Furniture Maker Partners On Urban 'Agrihood' Project
Furniture Maker Partners On Urban 'Agrihood' Project
December 12, 2016
| By Charlsie Dewey |
TAGS GM / HERMAN MILLER
A furniture maker is teaming up on a building renovation project that will bring a community resource center focused on agriculture to a Detroit neighborhood.
Zeeland-based Herman Miller said last month it is joining forces with Sustainable Brands, BASF, General Motors and Green Standards to support The Michigan Urban Farming Initiative, or MUFI, a Detroit-based nonprofit with a mission to use urban agriculture as a platform to promote education, sustainability and community and to uplift and empower urban neighborhoods.
MUFI said it is “debuting America's first sustainable urban agrihood,” an alternative neighborhood growth model in Detroit's lower North End, which “positions agriculture as the centerpiece of a mixed-use urban development.”
Community Center Design
Herman Miller will lend its design expertise to the new MUFI Community Resource Center, or CRC, being renovated in the agrihood — to create “purposeful, multi-use spaces” that will “enhance collaboration and foster a sense of community.”
The project partners plan to restore a three story, long-vacant building across from MUFI's urban garden into the Community Resource Center and transform adjacent vacant land into a healthy food café.
The 3,200 square foot, box-shaped CRC will offer educational programs, event and meeting space and serve as MUFI’s new headquarters.
It will also house two commercial kitchens on the first floor that will service the café and allow for the future production and packaging of "valued goods."
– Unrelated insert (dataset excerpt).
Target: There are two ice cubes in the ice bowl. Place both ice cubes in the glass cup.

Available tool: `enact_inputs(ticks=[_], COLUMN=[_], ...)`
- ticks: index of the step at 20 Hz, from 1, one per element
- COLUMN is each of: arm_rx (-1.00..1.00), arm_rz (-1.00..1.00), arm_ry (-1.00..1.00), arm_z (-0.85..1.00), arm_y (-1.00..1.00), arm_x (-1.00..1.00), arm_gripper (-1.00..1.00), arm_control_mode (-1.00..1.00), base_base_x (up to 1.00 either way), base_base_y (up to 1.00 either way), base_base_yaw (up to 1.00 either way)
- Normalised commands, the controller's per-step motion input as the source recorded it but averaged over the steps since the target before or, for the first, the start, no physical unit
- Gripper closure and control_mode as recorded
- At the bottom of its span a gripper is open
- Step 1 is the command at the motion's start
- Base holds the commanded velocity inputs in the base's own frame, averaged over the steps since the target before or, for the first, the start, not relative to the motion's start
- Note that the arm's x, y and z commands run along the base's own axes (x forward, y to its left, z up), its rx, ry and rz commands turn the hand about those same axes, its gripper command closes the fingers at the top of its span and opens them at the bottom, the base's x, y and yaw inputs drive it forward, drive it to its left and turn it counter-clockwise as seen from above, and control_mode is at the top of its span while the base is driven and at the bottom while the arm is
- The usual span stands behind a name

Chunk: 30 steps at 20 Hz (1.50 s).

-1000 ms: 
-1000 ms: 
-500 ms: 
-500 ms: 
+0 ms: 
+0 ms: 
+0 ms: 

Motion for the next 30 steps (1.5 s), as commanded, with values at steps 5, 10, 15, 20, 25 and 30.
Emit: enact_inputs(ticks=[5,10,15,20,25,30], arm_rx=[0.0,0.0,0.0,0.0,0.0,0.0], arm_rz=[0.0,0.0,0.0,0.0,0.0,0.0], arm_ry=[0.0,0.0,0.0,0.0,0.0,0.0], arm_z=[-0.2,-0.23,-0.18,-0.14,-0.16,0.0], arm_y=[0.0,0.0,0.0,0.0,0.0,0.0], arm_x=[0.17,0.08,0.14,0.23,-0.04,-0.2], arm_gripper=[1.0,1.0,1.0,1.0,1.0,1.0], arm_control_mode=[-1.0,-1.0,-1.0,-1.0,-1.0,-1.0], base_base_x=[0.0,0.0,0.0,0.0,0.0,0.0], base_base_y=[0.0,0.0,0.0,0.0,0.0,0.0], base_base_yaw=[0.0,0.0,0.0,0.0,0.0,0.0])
The project is scheduled to be unveiled as part of the Sustainable Brands '17 Detroit conference, held at the Cobo Center from May 22-25.
Surplus Furniture
Herman Miller will also help outfit the CRC through its recently announced rePurpose partnership with GM.
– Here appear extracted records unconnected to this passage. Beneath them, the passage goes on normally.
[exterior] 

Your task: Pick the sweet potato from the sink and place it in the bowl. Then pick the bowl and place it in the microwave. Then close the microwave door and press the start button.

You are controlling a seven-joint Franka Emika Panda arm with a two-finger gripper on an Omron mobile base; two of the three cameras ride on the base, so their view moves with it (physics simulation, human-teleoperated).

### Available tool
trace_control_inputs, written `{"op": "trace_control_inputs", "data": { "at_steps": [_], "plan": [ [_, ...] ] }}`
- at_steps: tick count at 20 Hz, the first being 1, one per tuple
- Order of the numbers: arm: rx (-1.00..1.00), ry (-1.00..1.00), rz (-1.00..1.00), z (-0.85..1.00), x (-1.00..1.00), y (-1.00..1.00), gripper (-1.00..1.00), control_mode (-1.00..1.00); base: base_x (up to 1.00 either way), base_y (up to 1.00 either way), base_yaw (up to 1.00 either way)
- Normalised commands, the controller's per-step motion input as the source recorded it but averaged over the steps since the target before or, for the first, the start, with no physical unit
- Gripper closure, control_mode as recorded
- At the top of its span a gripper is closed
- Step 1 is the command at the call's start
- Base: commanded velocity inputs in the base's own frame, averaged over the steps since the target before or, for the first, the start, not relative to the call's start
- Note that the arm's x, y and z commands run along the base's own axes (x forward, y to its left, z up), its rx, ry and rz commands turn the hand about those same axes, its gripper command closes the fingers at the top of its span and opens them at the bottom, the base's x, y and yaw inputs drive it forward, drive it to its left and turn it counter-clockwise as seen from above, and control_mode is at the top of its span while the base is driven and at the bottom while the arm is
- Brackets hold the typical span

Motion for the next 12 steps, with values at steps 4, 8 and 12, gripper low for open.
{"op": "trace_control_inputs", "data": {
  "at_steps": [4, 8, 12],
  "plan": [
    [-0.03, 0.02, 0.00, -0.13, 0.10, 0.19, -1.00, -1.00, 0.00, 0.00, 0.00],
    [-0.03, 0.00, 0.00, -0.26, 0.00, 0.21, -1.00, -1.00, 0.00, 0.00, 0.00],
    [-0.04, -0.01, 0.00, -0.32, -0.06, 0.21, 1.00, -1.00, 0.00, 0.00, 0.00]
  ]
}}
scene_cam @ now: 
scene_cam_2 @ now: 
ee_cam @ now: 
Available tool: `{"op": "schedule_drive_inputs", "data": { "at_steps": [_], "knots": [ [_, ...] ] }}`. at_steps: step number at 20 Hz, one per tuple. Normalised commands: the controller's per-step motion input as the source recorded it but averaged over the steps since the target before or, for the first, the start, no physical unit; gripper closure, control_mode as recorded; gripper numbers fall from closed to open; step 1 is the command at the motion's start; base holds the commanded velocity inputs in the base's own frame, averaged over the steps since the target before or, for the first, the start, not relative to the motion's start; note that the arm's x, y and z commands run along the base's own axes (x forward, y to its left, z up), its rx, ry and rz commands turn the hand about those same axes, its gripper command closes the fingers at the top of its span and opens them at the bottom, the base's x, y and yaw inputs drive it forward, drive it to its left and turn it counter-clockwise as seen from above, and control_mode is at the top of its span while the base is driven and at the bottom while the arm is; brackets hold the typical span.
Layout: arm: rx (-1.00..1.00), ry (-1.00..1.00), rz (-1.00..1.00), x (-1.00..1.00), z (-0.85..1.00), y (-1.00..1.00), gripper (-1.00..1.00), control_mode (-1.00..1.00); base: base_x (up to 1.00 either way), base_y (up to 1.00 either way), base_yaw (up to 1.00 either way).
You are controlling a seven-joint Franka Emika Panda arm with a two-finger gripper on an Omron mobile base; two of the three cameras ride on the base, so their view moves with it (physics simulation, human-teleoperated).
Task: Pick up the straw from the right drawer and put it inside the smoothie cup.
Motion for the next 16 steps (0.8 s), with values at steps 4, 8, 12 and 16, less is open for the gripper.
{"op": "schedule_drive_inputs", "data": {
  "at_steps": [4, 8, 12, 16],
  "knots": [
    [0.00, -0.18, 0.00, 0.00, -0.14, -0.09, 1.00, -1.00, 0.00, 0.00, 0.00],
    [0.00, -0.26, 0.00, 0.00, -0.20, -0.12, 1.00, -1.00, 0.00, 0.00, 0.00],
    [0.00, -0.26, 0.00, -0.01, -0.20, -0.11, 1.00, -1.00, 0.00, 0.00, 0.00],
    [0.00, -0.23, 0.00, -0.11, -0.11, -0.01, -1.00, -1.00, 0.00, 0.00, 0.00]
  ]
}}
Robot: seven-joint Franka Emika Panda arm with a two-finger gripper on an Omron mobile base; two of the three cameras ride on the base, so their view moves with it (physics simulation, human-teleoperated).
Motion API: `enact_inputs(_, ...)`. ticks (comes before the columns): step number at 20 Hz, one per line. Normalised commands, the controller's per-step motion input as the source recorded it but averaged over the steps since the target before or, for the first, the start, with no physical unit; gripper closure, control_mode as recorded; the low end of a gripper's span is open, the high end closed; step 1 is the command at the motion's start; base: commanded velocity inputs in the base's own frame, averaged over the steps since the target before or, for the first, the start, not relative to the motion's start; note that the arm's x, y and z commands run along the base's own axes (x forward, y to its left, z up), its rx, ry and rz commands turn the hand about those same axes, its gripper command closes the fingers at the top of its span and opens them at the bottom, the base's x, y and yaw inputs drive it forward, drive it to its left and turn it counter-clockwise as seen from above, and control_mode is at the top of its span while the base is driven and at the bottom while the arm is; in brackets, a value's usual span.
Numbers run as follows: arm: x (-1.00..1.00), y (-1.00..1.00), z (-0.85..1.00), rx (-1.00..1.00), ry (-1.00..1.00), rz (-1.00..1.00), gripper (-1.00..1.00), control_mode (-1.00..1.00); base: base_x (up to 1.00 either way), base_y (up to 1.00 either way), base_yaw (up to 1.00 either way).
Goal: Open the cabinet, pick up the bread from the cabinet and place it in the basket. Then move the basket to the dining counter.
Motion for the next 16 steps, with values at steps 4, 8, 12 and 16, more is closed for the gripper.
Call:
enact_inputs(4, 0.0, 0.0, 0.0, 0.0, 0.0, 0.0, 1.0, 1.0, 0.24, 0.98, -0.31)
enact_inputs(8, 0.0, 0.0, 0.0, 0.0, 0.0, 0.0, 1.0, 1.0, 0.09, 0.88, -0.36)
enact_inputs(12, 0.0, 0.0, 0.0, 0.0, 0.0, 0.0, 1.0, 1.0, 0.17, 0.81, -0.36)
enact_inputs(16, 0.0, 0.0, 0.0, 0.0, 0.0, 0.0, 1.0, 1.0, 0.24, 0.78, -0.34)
GM is repurposing tens of thousands of surplus office assets resulting from the renovations occurring at its Warren Technical Center, Milford Proving Ground and global headquarters in Detroit.
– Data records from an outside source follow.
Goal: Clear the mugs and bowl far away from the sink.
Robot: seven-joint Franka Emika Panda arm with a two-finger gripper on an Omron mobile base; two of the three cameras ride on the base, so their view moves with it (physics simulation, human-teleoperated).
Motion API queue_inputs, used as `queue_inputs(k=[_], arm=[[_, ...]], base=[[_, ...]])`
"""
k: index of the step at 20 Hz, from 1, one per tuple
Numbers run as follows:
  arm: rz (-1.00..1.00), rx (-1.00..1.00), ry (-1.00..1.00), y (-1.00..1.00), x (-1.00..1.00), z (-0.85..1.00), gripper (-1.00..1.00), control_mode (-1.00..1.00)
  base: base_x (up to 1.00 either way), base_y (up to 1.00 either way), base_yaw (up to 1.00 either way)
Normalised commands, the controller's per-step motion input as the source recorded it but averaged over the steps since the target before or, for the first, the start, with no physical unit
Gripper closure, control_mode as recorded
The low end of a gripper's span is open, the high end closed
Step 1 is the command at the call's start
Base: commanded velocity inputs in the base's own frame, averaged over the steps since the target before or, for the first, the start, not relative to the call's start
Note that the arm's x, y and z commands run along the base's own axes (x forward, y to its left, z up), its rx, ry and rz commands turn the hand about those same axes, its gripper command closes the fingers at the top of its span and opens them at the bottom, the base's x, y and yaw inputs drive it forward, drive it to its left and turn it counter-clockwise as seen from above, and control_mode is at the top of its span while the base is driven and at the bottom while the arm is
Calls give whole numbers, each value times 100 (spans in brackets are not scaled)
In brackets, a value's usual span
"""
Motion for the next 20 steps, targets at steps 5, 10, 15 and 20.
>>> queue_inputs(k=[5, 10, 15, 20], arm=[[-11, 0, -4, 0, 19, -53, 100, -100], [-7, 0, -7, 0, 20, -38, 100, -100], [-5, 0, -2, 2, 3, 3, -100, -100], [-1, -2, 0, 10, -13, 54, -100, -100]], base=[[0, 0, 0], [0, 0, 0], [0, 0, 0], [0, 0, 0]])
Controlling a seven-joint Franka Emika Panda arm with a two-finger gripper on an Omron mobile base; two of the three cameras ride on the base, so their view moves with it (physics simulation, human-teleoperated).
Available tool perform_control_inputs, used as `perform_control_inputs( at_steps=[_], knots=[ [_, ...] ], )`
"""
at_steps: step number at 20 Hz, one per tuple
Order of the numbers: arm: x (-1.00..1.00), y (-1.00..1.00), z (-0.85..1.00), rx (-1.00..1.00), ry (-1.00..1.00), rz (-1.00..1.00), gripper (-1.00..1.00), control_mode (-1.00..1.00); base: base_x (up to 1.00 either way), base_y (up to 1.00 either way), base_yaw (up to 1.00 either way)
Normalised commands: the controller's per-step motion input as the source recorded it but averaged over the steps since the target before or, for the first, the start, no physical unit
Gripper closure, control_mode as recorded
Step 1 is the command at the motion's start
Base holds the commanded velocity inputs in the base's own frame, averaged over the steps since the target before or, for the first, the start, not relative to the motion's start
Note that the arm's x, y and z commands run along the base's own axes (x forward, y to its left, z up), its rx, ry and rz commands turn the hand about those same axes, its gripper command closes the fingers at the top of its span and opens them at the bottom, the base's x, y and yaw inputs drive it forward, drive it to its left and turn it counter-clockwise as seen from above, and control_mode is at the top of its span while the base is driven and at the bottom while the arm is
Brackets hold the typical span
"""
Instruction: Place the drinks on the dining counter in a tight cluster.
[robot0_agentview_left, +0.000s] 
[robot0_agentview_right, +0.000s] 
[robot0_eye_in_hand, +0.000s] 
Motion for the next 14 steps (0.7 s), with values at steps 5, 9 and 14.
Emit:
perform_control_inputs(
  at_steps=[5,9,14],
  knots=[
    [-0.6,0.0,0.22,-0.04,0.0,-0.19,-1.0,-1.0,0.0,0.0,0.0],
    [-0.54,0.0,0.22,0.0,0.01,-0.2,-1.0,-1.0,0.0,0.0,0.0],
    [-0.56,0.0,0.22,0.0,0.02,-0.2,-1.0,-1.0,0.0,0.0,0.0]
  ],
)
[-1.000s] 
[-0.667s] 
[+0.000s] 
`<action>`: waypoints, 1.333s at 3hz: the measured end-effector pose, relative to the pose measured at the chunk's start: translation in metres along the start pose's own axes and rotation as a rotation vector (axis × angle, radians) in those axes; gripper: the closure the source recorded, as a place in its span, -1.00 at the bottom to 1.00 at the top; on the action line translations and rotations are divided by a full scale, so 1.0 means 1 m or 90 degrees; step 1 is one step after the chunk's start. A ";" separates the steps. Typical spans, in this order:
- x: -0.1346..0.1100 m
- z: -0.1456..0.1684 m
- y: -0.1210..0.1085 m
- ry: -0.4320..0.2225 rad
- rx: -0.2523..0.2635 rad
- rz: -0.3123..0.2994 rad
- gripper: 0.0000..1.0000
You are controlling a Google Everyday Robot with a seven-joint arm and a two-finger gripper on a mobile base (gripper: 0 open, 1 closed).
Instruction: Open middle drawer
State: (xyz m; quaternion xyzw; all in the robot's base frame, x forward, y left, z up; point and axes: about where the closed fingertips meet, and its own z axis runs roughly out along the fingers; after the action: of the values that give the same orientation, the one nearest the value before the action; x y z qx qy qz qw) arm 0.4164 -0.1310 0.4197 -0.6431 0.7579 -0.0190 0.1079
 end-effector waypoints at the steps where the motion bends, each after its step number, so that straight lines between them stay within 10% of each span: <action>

Managed by the Toronto-based environmental firm Green Standards, rePurpose diverts 99 percent of no-longer-needed office furniture and supplies from landfills and "transforms them into valuable in-kind donations" to nonprofits.
Since Herman Miller launched the rePurpose program in 2009, it has diverted more than 27,000 tons of product from landfills and generated $18 million in charitable in-kind donations.
Agrihood
MUFI's urban agrihood features a two-acre urban garden with more than 300 vegetable varieties, a 200-tree fruit orchard, a children's sensory garden and more.
Annually, the urban garden provides fresh, free produce to about 2,000 households within two square miles of the farm.
Since its first growing season in 2012, MUFI has distributed more than 50,000 pounds of free produce.
"Over the last four years, we've grown from an urban garden that provides fresh produce for our residents to a diverse, agricultural campus that has helped sustain the neighborhood, attracted new residents and area investment," said Tyson Gersh, president and co-founder, MUFI.
He said this is part of a larger trend being seen across the country where “people are re-defining what life in the urban environment looks like.”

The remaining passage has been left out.